(Beginning of DATA FOR THIS TASK)

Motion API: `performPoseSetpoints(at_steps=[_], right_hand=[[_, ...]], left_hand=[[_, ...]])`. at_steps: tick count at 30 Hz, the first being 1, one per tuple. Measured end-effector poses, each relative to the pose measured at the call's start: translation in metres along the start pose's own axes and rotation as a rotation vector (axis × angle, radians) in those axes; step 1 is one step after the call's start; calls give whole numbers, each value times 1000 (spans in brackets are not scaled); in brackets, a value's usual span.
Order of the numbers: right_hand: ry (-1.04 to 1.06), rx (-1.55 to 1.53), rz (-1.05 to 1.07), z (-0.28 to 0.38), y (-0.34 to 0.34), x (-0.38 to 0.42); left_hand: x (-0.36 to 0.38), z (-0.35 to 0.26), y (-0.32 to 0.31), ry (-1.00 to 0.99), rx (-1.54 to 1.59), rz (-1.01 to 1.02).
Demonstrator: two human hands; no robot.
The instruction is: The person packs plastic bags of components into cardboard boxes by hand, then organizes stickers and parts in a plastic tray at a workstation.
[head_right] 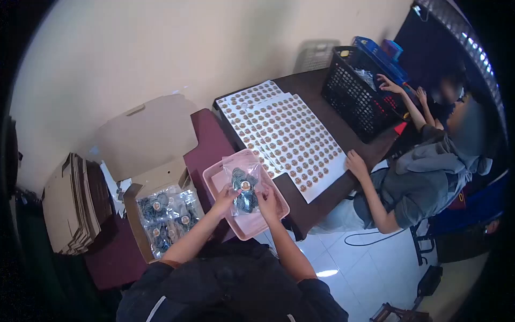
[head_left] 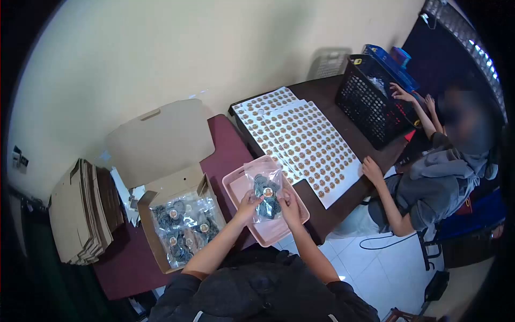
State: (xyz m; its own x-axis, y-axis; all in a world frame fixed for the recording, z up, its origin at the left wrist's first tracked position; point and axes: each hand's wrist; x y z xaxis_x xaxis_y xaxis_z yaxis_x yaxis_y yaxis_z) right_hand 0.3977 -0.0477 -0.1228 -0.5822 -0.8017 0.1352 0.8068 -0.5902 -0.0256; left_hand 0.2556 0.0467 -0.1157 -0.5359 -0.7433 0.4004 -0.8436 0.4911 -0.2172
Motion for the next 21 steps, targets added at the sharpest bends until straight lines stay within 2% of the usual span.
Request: performPoseSetpoints(at_steps=[1, 2, 5, 6, 8, 9, 11, 13, 16, 19, 21], right_hand=[[-48, -120, -45, 21, -9, 1], [-53, -123, -24, 30, -17, 1], [-1, -192, 176, 52, -45, 2], [-2, -242, 197, 80, -62, 14], [-27, -251, 299, 83, -80, 18], [-43, -257, 380, 81, -90, 23], [-62, -267, 378, 71, -110, 32], [-172, -262, 367, 83, -127, 46], [-172, -261, 411, 69, -152, 61], [-112, -256, 446, 75, -184, 88], [-63, -228, 451, 63, -205, 102]], left_hand=[[10, -18, 8, -93, -106, 87], [24, -38, 12, -86, -27, 115], [51, -66, 34, -77, -136, 140], [53, -61, 38, -78, -132, 118], [60, -46, 46, -353, -17, -49], [72, -48, 51, -348, -21, -69], [96, -60, 59, -253, -206, -285], [105, -52, 78, -232, -169, -288], [126, -50, 105, -177, 124, -342], [153, -53, 129, -196, 12, -393], [167, -46, 151, -138, -17, -429]])
Point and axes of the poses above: each hand's wrist, its own x-axis away from the middle knuckle, its own y-axis out of the back of the hand, z = x × y, and after that the axes turned 9 degrees about -x, right-handed
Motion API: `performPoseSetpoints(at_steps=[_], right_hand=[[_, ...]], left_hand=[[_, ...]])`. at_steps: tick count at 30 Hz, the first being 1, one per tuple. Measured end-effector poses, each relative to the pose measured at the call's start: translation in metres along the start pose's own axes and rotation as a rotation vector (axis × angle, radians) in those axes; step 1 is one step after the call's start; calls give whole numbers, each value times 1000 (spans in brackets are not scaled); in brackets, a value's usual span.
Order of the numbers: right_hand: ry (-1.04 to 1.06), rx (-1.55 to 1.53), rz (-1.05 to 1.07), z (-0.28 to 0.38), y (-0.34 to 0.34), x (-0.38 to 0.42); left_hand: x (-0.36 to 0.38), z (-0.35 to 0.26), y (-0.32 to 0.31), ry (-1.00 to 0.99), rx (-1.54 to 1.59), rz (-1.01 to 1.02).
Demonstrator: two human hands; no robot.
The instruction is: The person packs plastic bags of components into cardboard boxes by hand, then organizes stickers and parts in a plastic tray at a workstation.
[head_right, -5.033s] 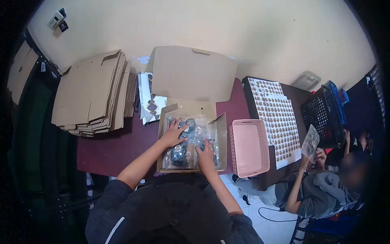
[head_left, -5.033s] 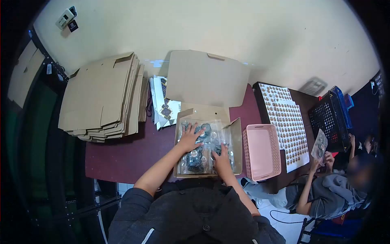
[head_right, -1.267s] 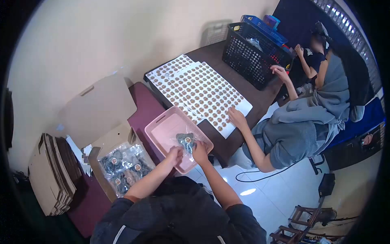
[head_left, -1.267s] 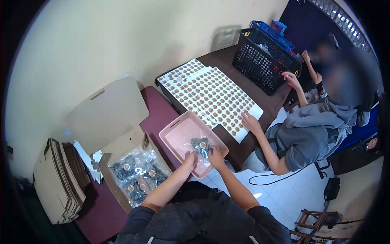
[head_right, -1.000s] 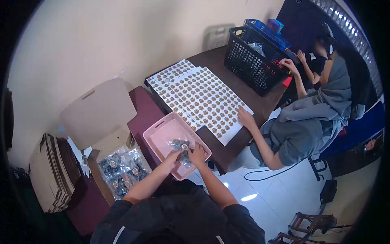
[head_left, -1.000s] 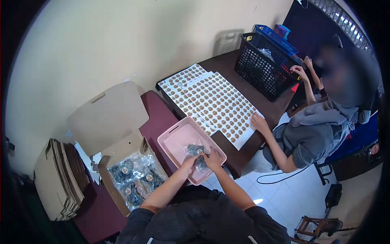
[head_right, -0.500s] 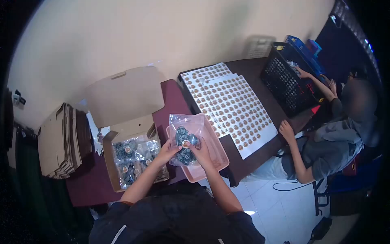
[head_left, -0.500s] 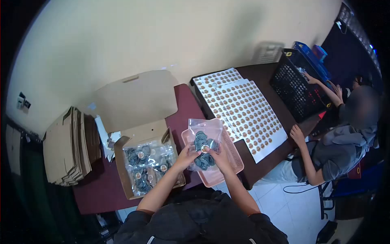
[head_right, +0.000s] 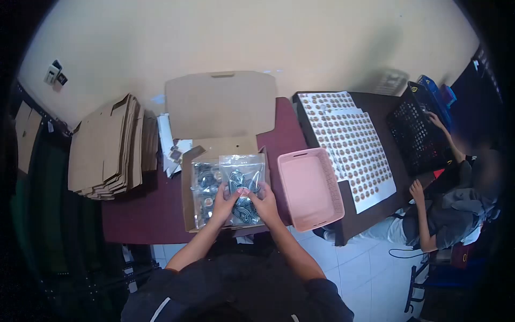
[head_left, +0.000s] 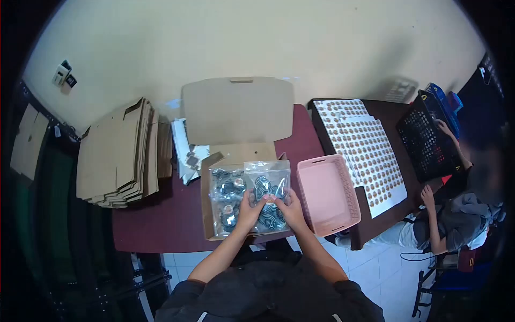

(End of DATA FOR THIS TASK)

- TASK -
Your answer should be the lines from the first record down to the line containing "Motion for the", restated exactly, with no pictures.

- PROBLEM SOLUTION -
Motion API: `performPoseSetpoints(at_steps=[_], right_hand=[[_, ...]], left_hand=[[_, ...]])`. at_steps: tick count at 30 Hz, the first being 1, one per tuple. Measured end-effector poses, each relative to the pose measured at the call's start: translation in metres along the start pose's own axes and rotation as a rotation vector (axis × angle, radians) in those axes; step 1 is one step after the call's start; calls give whole numbers, each value times 1000 (spans in brackets are not scaled); in brackets, a value's usual span.
Order of the numbers: right_hand: ry (-1.04 to 1.06), rx (-1.55 to 1.53), rz (-1.05 to 1.07), z (-0.28 to 0.38), y (-0.34 to 0.34), x (-0.38 to 0.42); left_hand: x (-0.36 to 0.38), z (-0.35 to 0.26), y (-0.32 to 0.31), ry (-1.00 to 0.99), rx (-1.54 to 1.59), rz (-1.01 to 1.02).
Demonstrator: two human hands; no robot.
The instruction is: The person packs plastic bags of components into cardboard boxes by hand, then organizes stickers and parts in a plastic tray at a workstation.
[head_right] 
[head_left] 
State: (xyz m; its own x-axis, y-axis; all in a world frame fixed for the recording, z up, its origin at the left wrist's first tracked position; point and axes: each hand's wrist; x y z xaxis_x xaxis_y xaxis_z yaxis_x yaxis_y yaxis_z) right_hand 0.3977 -0.0477 -0.1228 -0.5822 -0.8017 0.1352 0.8068 -0.5902 -0.0256; left_hand 0.2556 0.0467 -0.1157 -0.5359 -0.7433 0.4004 -0.8436 0.4911 -0.2172
Motion for the next 21 steps, targets added at the sharpest bends until straight lines stay within 2% of the usual span.

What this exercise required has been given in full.